*WORK REQUIRED*.
Would you please repeat exactly the entries below, starting at the line with "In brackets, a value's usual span" and ending at the line with "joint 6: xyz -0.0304", and nothing outside that range? Leave out the pictures.

*Records excerpted from a collection*.

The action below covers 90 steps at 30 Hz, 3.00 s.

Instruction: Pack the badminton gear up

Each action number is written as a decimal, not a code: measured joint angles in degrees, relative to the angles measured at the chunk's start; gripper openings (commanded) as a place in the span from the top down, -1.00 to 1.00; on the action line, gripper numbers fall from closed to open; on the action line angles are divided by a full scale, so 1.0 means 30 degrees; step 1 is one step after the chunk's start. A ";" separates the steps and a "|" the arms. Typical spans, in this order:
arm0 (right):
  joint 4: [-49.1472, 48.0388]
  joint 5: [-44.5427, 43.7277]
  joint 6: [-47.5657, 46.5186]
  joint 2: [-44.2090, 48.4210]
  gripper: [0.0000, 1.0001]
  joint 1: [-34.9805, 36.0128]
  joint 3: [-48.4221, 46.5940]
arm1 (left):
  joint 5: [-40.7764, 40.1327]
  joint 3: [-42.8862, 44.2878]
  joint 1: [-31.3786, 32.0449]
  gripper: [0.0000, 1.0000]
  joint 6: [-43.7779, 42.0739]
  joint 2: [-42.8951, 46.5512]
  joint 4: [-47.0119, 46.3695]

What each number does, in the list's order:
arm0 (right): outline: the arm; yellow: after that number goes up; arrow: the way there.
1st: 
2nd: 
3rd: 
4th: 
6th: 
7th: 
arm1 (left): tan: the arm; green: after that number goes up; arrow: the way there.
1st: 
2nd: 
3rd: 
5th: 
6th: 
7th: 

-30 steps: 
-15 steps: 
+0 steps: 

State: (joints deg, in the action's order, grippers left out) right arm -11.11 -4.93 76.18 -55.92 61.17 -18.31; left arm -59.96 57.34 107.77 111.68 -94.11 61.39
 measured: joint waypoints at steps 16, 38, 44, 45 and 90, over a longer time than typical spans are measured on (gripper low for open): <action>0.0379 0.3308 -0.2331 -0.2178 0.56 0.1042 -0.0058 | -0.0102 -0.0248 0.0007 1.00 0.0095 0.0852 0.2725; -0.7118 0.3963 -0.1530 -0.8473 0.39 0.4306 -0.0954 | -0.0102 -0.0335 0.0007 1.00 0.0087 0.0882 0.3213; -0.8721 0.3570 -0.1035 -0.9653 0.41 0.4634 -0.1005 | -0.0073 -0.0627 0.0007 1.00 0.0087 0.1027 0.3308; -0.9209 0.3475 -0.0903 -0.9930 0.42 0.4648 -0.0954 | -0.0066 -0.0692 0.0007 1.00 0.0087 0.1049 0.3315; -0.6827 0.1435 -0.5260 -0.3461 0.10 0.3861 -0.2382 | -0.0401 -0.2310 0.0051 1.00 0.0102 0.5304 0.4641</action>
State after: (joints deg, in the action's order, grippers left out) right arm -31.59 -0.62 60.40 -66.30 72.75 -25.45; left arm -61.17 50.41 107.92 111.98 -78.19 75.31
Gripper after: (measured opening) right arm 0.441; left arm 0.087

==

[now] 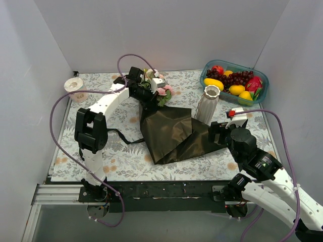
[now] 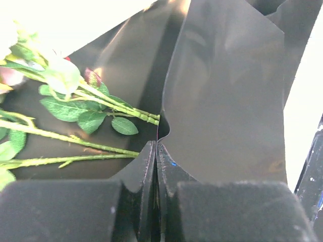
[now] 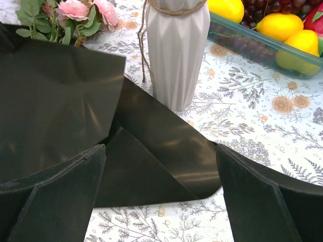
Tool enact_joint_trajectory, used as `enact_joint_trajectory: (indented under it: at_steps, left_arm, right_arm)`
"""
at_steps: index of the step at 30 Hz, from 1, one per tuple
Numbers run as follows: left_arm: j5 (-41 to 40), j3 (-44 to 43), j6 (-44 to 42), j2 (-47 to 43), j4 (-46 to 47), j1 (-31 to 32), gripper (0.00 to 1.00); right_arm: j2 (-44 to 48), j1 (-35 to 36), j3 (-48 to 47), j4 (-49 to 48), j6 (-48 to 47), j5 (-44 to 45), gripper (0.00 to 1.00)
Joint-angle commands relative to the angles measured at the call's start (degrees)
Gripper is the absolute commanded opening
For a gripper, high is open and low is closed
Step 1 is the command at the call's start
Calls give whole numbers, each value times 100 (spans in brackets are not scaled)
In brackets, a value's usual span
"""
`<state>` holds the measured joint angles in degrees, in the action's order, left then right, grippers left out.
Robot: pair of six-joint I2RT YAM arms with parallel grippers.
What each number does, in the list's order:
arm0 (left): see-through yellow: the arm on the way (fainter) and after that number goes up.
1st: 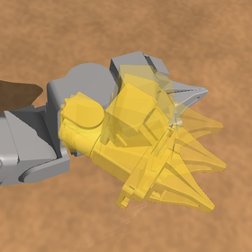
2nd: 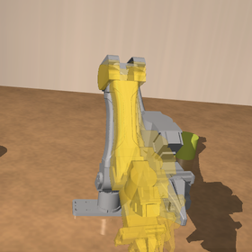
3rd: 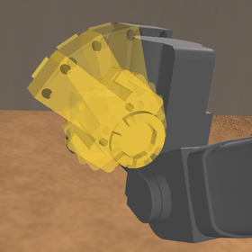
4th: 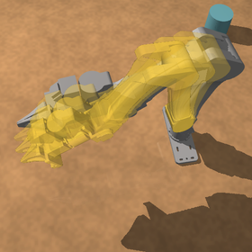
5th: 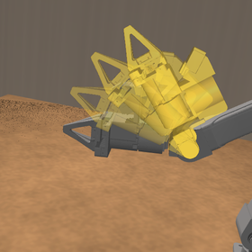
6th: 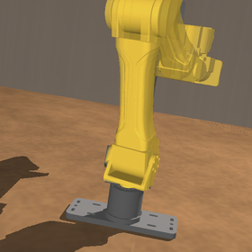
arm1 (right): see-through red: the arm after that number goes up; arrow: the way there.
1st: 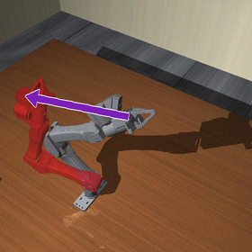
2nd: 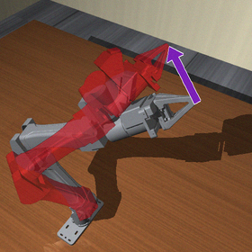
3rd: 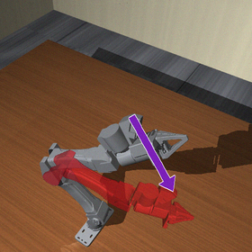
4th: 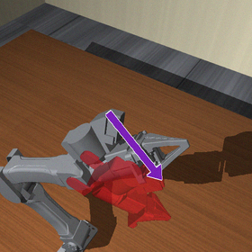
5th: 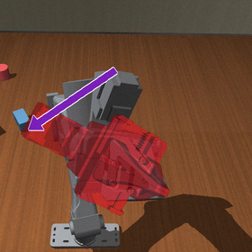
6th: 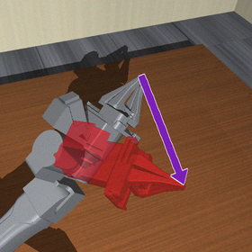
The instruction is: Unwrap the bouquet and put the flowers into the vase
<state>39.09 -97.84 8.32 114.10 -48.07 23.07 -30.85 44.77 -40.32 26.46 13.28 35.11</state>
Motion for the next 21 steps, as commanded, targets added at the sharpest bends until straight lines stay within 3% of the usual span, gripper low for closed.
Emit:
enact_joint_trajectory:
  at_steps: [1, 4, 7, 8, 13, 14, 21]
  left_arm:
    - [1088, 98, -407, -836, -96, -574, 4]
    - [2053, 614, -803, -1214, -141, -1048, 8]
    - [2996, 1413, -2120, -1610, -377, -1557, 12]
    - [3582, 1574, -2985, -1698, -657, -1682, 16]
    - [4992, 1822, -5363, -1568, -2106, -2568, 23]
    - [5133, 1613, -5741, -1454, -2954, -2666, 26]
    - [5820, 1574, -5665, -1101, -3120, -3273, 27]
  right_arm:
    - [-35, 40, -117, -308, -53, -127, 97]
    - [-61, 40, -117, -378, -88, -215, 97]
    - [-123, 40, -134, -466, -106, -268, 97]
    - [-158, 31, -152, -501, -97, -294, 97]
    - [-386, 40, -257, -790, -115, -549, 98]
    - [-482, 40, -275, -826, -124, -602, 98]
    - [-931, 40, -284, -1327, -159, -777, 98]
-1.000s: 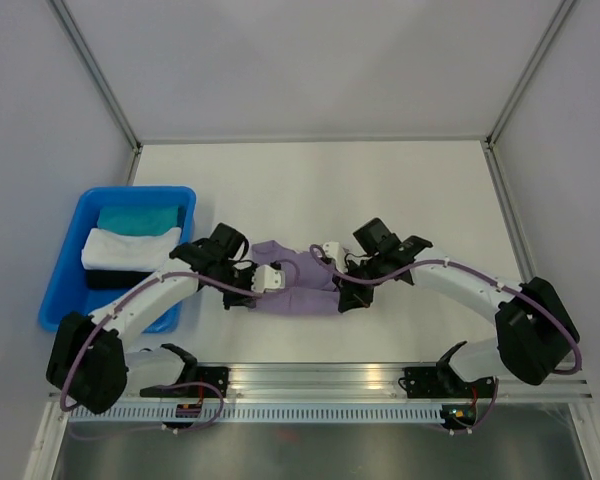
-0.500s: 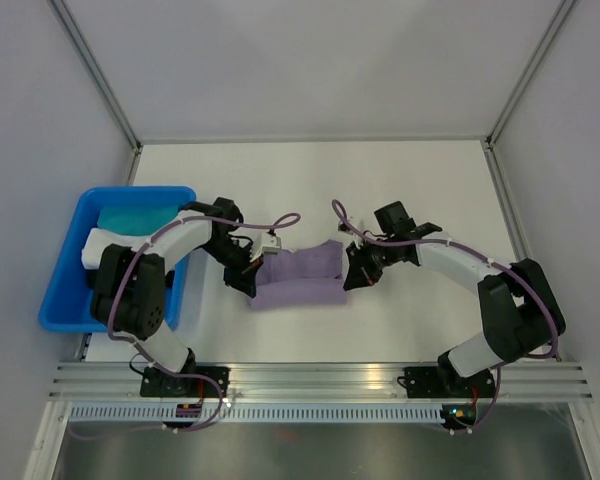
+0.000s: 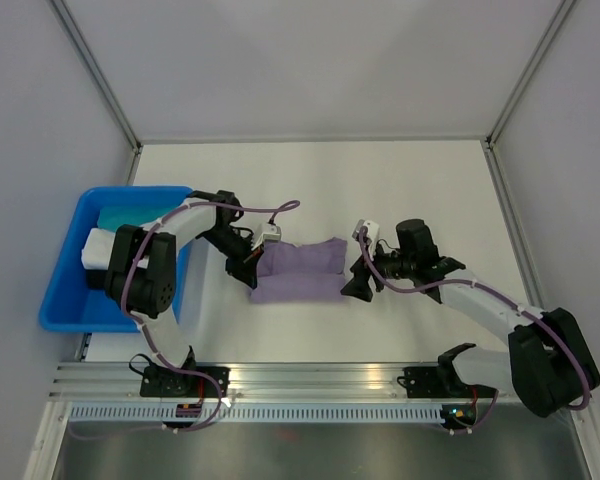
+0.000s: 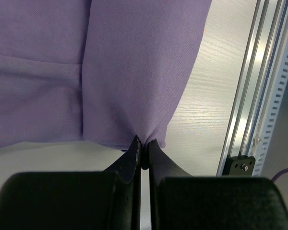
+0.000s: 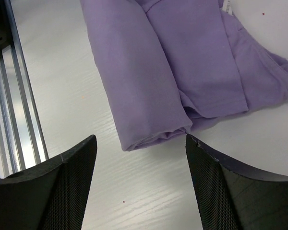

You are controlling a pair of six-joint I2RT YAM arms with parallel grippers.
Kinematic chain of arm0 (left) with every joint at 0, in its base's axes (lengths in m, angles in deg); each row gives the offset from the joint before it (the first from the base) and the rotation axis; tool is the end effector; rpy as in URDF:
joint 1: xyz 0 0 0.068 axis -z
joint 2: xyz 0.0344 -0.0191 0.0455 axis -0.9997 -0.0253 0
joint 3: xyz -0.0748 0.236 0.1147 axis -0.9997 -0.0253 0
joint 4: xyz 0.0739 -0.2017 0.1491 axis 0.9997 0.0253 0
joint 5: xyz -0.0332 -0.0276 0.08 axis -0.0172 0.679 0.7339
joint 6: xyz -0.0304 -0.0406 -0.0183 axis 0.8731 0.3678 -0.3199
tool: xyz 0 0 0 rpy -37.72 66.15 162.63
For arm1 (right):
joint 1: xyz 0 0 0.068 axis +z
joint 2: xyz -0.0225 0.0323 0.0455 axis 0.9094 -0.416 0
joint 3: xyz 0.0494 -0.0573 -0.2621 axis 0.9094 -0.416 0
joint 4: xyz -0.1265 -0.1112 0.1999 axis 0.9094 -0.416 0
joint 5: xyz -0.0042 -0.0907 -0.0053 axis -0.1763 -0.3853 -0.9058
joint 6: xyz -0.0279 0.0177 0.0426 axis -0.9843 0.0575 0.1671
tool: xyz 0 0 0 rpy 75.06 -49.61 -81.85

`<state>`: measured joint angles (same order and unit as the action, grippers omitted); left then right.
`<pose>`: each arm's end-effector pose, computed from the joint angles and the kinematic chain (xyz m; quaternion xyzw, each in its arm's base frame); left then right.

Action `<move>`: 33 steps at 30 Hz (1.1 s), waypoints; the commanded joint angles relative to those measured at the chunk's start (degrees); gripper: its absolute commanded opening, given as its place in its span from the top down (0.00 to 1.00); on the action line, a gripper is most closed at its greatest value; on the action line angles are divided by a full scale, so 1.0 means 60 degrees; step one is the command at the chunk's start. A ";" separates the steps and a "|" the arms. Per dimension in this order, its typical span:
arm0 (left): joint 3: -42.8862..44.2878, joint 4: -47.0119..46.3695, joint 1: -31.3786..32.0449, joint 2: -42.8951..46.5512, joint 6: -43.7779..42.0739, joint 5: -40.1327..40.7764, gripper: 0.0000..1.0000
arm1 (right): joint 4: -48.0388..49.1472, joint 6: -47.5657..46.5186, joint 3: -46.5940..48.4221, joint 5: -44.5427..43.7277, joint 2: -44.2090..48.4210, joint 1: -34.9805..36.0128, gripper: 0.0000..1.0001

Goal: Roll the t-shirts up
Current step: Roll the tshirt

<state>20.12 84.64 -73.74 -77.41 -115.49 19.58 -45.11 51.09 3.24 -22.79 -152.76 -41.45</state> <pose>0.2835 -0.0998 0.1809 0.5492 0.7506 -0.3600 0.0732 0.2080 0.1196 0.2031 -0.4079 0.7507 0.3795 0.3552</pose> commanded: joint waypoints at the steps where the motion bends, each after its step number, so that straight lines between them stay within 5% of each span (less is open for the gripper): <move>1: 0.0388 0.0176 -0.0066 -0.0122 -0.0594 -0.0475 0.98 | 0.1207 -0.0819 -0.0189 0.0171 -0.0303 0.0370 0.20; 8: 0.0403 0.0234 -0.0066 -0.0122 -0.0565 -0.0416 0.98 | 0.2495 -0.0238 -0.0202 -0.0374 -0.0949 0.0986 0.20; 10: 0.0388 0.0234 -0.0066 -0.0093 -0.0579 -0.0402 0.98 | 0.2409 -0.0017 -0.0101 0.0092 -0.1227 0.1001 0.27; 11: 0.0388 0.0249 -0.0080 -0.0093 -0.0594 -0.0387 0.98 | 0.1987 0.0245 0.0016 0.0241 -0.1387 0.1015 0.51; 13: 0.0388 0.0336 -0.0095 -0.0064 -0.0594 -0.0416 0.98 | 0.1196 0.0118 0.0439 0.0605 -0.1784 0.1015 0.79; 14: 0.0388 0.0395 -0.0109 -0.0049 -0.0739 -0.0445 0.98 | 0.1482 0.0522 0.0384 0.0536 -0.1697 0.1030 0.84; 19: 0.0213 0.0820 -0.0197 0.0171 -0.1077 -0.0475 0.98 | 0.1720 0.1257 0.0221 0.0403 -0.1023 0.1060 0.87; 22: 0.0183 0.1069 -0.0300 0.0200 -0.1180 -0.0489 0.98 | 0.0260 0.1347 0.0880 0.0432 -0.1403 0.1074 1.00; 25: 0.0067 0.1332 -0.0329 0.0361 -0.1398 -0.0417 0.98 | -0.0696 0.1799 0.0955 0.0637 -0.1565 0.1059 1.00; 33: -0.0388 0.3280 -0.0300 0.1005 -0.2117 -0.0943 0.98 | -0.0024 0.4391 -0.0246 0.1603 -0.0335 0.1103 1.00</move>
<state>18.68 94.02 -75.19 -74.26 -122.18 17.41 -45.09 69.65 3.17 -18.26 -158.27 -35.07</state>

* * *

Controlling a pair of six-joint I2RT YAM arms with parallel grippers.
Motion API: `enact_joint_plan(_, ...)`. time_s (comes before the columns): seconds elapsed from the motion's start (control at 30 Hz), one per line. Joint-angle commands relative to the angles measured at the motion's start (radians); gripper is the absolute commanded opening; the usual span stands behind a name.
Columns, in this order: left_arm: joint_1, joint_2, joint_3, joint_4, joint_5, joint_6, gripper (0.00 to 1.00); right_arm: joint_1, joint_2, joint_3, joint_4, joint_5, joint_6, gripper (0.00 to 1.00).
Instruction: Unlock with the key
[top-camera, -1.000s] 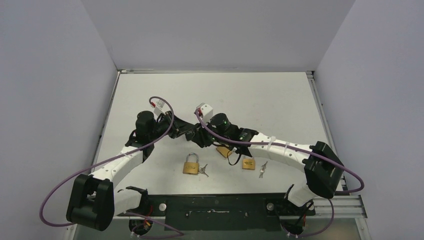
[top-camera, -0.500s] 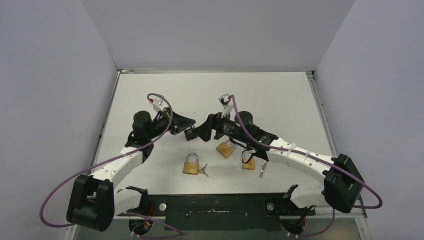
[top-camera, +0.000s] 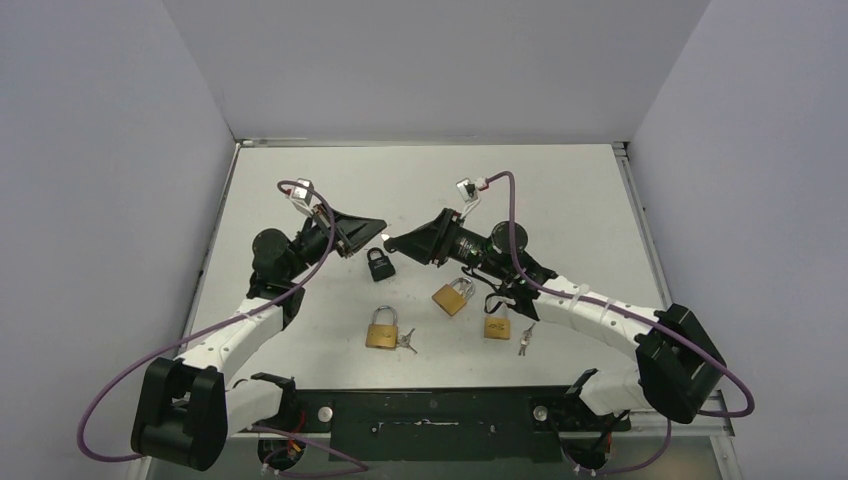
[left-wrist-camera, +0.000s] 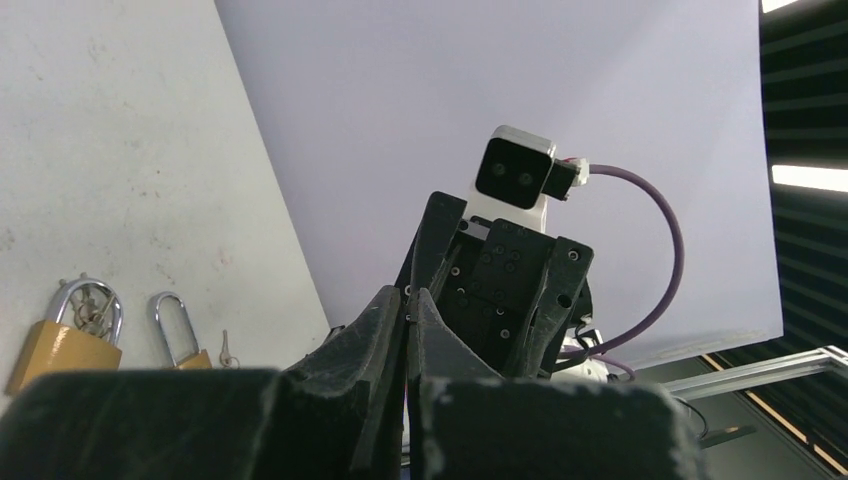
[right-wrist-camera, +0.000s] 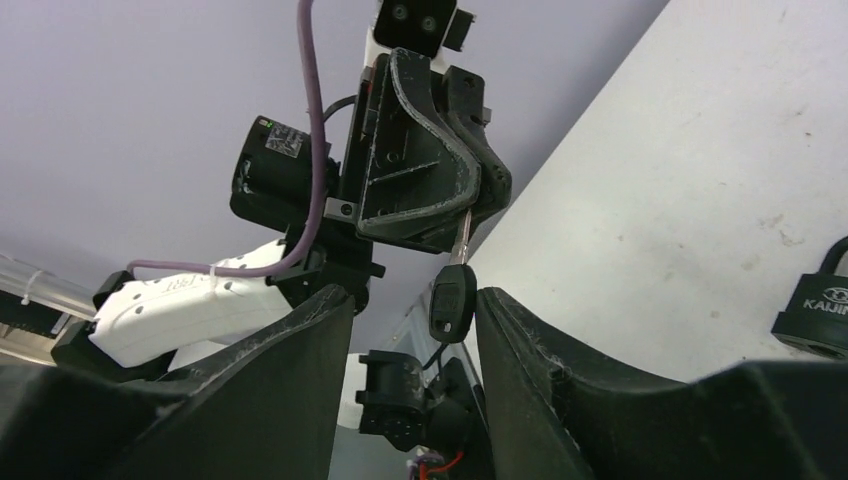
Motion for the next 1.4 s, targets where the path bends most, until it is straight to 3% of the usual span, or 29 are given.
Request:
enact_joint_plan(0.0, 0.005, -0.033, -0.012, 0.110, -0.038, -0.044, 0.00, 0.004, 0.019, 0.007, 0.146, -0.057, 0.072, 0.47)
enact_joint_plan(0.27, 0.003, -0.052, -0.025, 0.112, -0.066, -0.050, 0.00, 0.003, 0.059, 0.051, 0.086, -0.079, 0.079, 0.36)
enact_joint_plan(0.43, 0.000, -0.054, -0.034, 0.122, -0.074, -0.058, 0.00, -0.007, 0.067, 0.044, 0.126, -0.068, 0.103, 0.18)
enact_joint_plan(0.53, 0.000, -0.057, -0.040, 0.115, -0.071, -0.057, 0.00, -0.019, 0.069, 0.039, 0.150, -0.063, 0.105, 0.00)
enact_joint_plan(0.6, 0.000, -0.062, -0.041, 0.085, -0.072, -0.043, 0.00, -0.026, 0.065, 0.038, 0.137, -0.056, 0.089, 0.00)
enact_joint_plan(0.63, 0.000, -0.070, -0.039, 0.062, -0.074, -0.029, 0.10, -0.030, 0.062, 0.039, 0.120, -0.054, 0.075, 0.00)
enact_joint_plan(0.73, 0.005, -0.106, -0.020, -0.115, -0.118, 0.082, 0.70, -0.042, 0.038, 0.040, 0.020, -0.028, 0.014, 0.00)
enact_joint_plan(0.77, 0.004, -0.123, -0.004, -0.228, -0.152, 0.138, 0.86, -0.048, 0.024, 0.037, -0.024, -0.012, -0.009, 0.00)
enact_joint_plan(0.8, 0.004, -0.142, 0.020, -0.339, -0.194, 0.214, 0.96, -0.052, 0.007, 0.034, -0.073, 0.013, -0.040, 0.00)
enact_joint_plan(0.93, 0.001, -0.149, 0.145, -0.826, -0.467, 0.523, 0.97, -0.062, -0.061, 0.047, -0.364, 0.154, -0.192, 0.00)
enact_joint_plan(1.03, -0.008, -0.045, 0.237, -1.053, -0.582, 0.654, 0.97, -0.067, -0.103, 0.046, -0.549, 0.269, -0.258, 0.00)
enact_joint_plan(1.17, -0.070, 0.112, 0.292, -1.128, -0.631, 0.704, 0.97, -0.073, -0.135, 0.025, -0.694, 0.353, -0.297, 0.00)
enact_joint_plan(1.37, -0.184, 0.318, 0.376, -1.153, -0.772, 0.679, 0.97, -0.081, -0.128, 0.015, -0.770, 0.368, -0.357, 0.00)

*TASK ANSWER*.
In brackets, a value's usual span
"""
`<state>` holds the measured joint angles in degrees, in the action's order, left then right, grippers left out.
Robot: pair of six-joint I2RT YAM arms with parallel grippers.
What each number does, in the list's order:
arm0 (left): see-through yellow: the arm on the way (fainter) and after that number goes up.
1st: 
2nd: 
3rd: 
4th: 
5th: 
6th: 
arm1 (right): see-through red: the arm after that number goes up; arrow: the way there.
1st: 
2nd: 
3rd: 
4th: 
5th: 
6th: 
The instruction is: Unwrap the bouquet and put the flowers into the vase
<state>39.09 -97.84 8.32 114.10 -48.07 23.07 -30.85 44.77 -40.32 26.46 13.28 35.11</state>
Motion for the next 21 steps, as commanded, targets added at the sharpest bends until straight lines stay within 3% of the usual span, gripper low for closed.
Emit:
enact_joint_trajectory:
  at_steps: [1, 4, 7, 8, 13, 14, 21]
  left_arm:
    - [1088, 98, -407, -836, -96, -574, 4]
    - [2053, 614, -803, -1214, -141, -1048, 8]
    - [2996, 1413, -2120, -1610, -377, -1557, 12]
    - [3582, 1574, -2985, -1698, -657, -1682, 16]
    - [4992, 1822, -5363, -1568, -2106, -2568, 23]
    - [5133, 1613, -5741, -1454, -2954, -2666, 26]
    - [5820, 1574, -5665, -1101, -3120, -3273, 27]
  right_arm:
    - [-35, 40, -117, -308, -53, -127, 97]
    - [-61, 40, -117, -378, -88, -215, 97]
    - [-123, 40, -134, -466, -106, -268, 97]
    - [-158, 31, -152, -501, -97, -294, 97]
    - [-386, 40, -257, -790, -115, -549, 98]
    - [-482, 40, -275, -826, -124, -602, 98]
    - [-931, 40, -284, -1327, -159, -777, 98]
-1.000s: 
-0.500s: 
+0.000s: 
+0.000s: 
+0.000s: 

You are controlling a pair of six-joint I2RT YAM arms with parallel grippers.
Kinematic chain of arm0 (left) with every joint at 0, in its base's axes (lengths in m, angles in deg); each row gives the offset from the joint before it (the first from the base) and the rotation axis; tool is the end effector; rpy as in URDF:
joint 1: xyz 0 0 0.068 axis -z
joint 2: xyz 0.0344 -0.0191 0.0455 axis -0.9997 -0.0253 0
joint 3: xyz -0.0748 0.236 0.1147 axis -0.9997 -0.0253 0
joint 4: xyz 0.0739 -0.2017 0.1491 axis 0.9997 0.0253 0
joint 5: xyz -0.0332 -0.0276 0.08 axis -0.0172 0.679 0.7339
joint 6: xyz -0.0304 -0.0406 -0.0183 axis 0.8731 0.3678 -0.3199

The output has been completed.